Bebês que respiram mais de um neurotoxina comum durante o primeiro ano de vida têm mais chances de sofrer com obesidade mais tarde, não porque a substância adiciona gordura diretamente, mas porque pode prejudicar a capacidade de controlar impulsos. Essa é a descoberta de um estudo inédito revisado por pares de pesquisadores do Mt Sinai, nos Estados Unidos.
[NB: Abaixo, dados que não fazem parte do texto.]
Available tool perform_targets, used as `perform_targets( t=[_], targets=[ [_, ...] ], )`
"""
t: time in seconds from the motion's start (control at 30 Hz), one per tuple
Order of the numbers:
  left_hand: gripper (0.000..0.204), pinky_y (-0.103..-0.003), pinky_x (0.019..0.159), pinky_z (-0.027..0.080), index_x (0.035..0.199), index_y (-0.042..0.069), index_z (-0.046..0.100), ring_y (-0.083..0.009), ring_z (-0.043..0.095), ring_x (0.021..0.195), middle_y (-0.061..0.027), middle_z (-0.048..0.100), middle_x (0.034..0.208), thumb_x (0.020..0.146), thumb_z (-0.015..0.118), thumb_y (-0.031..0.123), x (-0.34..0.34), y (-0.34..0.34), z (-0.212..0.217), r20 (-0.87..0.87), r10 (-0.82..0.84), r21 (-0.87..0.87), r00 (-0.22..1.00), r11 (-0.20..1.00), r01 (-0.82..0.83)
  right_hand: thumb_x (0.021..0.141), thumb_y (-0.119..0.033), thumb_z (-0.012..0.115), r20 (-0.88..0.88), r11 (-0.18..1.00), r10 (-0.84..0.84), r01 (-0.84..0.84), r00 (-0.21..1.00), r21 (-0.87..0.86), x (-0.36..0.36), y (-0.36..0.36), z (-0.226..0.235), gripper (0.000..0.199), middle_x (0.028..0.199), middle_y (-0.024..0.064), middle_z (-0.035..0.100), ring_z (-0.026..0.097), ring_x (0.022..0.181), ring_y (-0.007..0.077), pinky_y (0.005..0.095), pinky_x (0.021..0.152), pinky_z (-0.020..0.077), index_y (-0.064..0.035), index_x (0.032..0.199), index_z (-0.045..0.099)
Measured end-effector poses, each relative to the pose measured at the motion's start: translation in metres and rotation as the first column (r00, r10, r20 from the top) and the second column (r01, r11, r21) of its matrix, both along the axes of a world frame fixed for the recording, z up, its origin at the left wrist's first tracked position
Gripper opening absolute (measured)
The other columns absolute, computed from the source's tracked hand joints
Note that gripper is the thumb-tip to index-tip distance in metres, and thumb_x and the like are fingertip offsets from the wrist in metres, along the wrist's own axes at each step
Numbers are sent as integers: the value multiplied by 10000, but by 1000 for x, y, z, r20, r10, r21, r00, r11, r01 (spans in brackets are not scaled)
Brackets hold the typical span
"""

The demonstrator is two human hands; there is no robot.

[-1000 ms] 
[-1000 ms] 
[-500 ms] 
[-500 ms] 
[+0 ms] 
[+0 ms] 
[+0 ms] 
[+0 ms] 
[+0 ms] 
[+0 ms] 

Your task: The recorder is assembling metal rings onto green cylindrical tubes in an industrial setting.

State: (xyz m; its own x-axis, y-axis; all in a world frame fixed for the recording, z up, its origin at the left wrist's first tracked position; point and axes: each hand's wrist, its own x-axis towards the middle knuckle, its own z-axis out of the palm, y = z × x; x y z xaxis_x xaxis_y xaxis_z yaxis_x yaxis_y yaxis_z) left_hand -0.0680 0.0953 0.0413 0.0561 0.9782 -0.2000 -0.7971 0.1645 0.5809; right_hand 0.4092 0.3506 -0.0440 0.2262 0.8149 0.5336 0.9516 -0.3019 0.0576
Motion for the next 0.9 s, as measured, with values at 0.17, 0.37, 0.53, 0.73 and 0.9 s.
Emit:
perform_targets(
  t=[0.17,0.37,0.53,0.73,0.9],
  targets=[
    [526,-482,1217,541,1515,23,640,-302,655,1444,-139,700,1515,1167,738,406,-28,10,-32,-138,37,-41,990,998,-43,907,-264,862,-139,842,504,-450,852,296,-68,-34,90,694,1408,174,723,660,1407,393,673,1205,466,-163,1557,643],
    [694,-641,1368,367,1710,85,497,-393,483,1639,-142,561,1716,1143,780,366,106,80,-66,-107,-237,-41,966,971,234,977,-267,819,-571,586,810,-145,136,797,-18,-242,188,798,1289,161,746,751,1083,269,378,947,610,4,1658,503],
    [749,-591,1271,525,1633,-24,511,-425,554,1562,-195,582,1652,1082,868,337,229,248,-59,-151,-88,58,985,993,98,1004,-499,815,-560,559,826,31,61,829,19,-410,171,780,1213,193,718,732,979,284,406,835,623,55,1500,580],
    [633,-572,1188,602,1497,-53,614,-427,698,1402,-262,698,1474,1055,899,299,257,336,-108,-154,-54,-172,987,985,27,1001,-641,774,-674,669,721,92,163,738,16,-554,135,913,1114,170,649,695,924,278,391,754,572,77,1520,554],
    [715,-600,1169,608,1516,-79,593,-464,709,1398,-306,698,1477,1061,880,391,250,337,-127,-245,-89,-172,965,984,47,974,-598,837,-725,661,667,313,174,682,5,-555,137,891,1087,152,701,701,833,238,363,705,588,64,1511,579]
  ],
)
Uma neurotoxina que reprograma o comportamento
O poluente em questão é o PM2.5, uma partícula fina pequena o suficiente para entrar na corrente sanguínea e atravessar até o cérebro. Os cientistas já sabiam que o PM2.5 estava ligado à obesidade. O que não sabiam, até agora, era o motivo. A equipe do Mt Sinai identificou um novo caminho: o controle de impulsos. Bebês expostos a níveis mais altos de PM2.5 durante o primeiro ano desenvolveram maior dificuldade com autorregulação mais tarde na infância. Essa perda de controle, dizem os pesquisadores, parece ser o mecanismo que leva ao ganho de peso.
O que o estudo realmente descobriu
A pesquisa acompanhou um grupo de crianças desde a infância até o início da infância, medindo sua exposição ao PM2.5 e depois avaliando sua capacidade de adiar gratificações e gerenciar impulsos. Aquelas com maior exposição precoce mostraram consistentemente um controle de impulsos mais fraco. O estudo não afirmou que a poluição causa obesidade diretamente. Em vez disso, mostrou que o efeito no cérebro vem primeiro, e o efeito no peso vem depois. As descobertas foram publicadas em um periódico revisado por pares e representam o que os pesquisadores chamam de primeira evidência direta desse caminho comportamental.
Por que isso importa nos Estados Unidos
O PM2.5 vem de escapamentos de veículos, usinas de energia e emissões industriais. É um dos poluentes atmosféricos mais difundidos nos Estados Unidos, onde milhões de crianças vivem em áreas com níveis acima do que a Organização Mundial da Saúde considera seguro. Para comunidades locais, especialmente aquelas perto de rodovias ou zonas industriais, o estudo adiciona uma nova dimensão à conversa sobre obesidade. Ele sugere que limpar o ar pode fazer mais do que proteger os pulmões. Também pode proteger o cérebro em desenvolvimento e, por meio disso, ajudar a regular o peso corporal.
Uma nota final sobre a pesquisa
O estudo do Mt Sinai não prova que toda criança exposta ao PM2.5 desenvolverá problemas de impulso ou obesidade. Ele identifica uma ligação estatística e um mecanismo biológico plausível. Os pesquisadores pedem mais estudos para confirmar o caminho e explorar se reduzir a exposição no início da vida pode reverter ou prevenir os efeitos. Por enquanto, o trabalho oferece uma razão clara e baseada em evidências para prestar mais atenção ao que os bebês respiram.